Data items:
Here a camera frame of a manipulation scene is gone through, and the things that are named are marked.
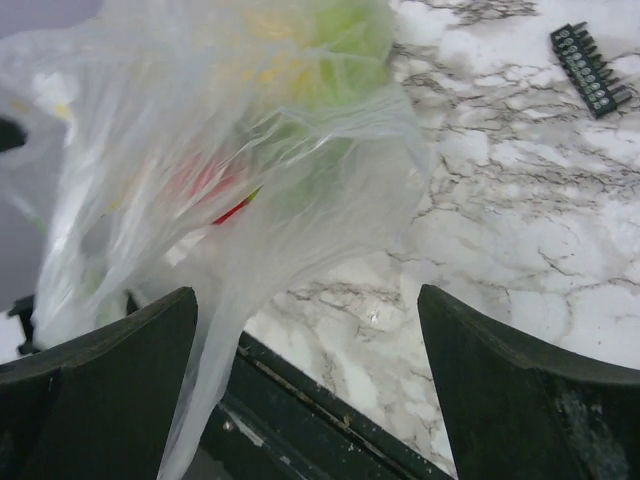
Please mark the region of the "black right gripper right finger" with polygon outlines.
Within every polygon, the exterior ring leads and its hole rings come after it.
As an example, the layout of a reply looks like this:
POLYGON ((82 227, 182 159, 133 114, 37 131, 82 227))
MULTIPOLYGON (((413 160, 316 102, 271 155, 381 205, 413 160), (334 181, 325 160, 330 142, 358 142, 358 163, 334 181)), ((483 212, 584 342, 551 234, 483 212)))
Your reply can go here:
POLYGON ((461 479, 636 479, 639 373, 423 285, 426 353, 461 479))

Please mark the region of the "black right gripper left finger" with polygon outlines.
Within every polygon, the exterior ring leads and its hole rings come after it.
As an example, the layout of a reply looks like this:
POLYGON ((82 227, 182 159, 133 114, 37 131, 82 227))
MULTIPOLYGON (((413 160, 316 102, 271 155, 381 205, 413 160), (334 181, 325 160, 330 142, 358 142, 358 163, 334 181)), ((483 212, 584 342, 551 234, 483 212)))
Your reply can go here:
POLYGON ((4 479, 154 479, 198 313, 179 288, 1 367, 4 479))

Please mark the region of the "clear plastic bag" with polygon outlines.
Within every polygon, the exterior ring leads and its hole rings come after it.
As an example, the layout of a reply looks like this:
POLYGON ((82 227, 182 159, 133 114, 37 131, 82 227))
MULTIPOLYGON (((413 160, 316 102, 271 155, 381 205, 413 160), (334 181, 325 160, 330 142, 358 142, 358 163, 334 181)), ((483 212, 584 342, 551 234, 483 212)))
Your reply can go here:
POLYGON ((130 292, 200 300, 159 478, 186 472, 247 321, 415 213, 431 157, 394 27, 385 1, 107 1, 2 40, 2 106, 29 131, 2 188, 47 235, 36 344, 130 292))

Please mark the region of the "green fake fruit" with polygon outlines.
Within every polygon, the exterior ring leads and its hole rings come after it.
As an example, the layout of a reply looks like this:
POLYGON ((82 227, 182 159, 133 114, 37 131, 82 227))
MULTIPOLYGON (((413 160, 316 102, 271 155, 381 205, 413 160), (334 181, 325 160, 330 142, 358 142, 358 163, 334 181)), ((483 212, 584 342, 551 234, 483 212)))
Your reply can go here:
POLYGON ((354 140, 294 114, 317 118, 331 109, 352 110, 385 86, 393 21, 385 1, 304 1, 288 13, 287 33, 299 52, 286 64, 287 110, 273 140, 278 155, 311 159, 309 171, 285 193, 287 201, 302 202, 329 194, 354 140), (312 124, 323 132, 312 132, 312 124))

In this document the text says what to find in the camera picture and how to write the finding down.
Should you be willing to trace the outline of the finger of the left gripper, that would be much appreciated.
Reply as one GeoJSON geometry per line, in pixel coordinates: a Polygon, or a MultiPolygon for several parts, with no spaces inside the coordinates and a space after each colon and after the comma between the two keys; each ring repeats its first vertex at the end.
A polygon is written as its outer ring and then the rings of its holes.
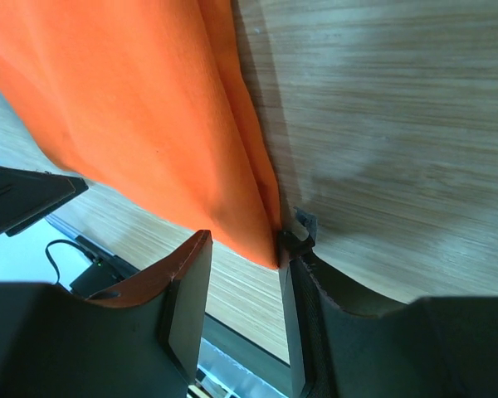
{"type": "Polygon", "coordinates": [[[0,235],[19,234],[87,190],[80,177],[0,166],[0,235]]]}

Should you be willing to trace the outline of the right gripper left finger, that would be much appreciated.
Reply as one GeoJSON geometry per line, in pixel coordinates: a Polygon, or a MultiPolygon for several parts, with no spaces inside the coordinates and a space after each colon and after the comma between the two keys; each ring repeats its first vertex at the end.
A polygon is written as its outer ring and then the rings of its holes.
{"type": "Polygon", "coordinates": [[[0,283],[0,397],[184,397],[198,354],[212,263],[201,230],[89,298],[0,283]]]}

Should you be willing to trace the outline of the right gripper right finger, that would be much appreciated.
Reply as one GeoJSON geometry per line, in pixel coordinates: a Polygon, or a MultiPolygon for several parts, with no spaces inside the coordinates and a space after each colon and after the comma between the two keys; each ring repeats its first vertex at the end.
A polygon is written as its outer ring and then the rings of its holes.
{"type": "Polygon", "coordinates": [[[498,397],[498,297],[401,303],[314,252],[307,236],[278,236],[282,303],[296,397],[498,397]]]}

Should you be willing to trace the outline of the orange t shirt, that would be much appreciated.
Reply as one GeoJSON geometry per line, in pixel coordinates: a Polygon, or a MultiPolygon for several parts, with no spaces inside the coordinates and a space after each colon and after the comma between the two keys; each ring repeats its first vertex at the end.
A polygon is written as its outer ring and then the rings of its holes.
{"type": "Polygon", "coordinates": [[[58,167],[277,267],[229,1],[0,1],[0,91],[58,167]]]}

## [GOAL OF THE EXERCISE]
Leave every image out and retype the entries above word for word.

## [FINISHED EXERCISE]
Here a camera frame of a manipulation scene is gone through, and the things that are named are marked.
Please mark the region of the "black right gripper right finger" with polygon outlines.
Within every polygon, the exterior ring leads and its hole rings come after it.
As an example, the layout of a reply looks like this:
POLYGON ((82 227, 182 159, 133 114, 37 131, 82 227))
MULTIPOLYGON (((413 160, 316 102, 271 155, 381 205, 413 160), (334 181, 325 160, 330 142, 358 142, 358 163, 334 181)), ((483 212, 584 342, 551 234, 483 212)))
Your reply can go here:
POLYGON ((461 479, 636 479, 639 373, 423 285, 426 353, 461 479))

Please mark the region of the "black right gripper left finger" with polygon outlines.
Within every polygon, the exterior ring leads and its hole rings come after it.
As an example, the layout of a reply looks like this:
POLYGON ((82 227, 182 159, 133 114, 37 131, 82 227))
MULTIPOLYGON (((413 160, 316 102, 271 155, 381 205, 413 160), (334 181, 325 160, 330 142, 358 142, 358 163, 334 181)), ((483 212, 584 342, 551 234, 483 212)))
Your reply can go here:
POLYGON ((4 479, 154 479, 198 313, 179 288, 1 367, 4 479))

Please mark the region of the "clear plastic bag" with polygon outlines.
Within every polygon, the exterior ring leads and its hole rings come after it.
As an example, the layout of a reply looks like this:
POLYGON ((82 227, 182 159, 133 114, 37 131, 82 227))
MULTIPOLYGON (((413 160, 316 102, 271 155, 381 205, 413 160), (334 181, 325 160, 330 142, 358 142, 358 163, 334 181)), ((483 212, 584 342, 551 234, 483 212)))
Your reply can go here:
POLYGON ((130 292, 200 300, 159 478, 186 472, 247 321, 415 213, 431 157, 394 27, 385 1, 107 1, 2 40, 2 106, 29 131, 2 188, 47 235, 36 344, 130 292))

Please mark the region of the "green fake fruit" with polygon outlines.
Within every polygon, the exterior ring leads and its hole rings come after it.
As an example, the layout of a reply looks like this:
POLYGON ((82 227, 182 159, 133 114, 37 131, 82 227))
MULTIPOLYGON (((413 160, 316 102, 271 155, 381 205, 413 160), (334 181, 325 160, 330 142, 358 142, 358 163, 334 181)), ((483 212, 584 342, 551 234, 483 212)))
Your reply can go here:
POLYGON ((354 140, 294 114, 317 118, 331 109, 352 110, 385 86, 393 21, 385 1, 304 1, 288 13, 287 33, 299 52, 286 64, 287 110, 273 140, 278 155, 311 159, 309 171, 285 193, 287 201, 302 202, 329 194, 354 140), (312 124, 323 132, 312 132, 312 124))

In this document the text says what to find in the camera picture and how to write the finding down.
Should you be willing to trace the outline of the finger of the left gripper, that would be much appreciated.
Reply as one GeoJSON geometry per line, in pixel coordinates: a Polygon, or a MultiPolygon for several parts, with no spaces inside the coordinates and a space after each colon and after the comma between the two keys; each ring repeats its first vertex at the end.
A polygon is written as its outer ring and then the rings of its holes.
{"type": "Polygon", "coordinates": [[[0,235],[19,234],[87,190],[80,177],[0,166],[0,235]]]}

Should you be willing to trace the outline of the right gripper left finger, that would be much appreciated.
Reply as one GeoJSON geometry per line, in pixel coordinates: a Polygon, or a MultiPolygon for several parts, with no spaces inside the coordinates and a space after each colon and after the comma between the two keys; each ring repeats its first vertex at the end.
A polygon is written as its outer ring and then the rings of its holes.
{"type": "Polygon", "coordinates": [[[0,283],[0,397],[184,397],[198,354],[212,263],[201,230],[89,298],[0,283]]]}

Should you be willing to trace the outline of the right gripper right finger, that would be much appreciated.
Reply as one GeoJSON geometry per line, in pixel coordinates: a Polygon, or a MultiPolygon for several parts, with no spaces inside the coordinates and a space after each colon and after the comma between the two keys; each ring repeats its first vertex at the end.
A polygon is written as its outer ring and then the rings of its holes.
{"type": "Polygon", "coordinates": [[[498,397],[498,297],[401,303],[314,252],[307,236],[278,236],[282,303],[296,397],[498,397]]]}

Should you be willing to trace the outline of the orange t shirt, that would be much appreciated.
Reply as one GeoJSON geometry per line, in pixel coordinates: a Polygon, or a MultiPolygon for several parts, with no spaces inside the coordinates and a space after each colon and after the comma between the two keys; each ring repeats its first vertex at the end.
A polygon is written as its outer ring and then the rings of its holes.
{"type": "Polygon", "coordinates": [[[58,167],[277,267],[229,1],[0,1],[0,91],[58,167]]]}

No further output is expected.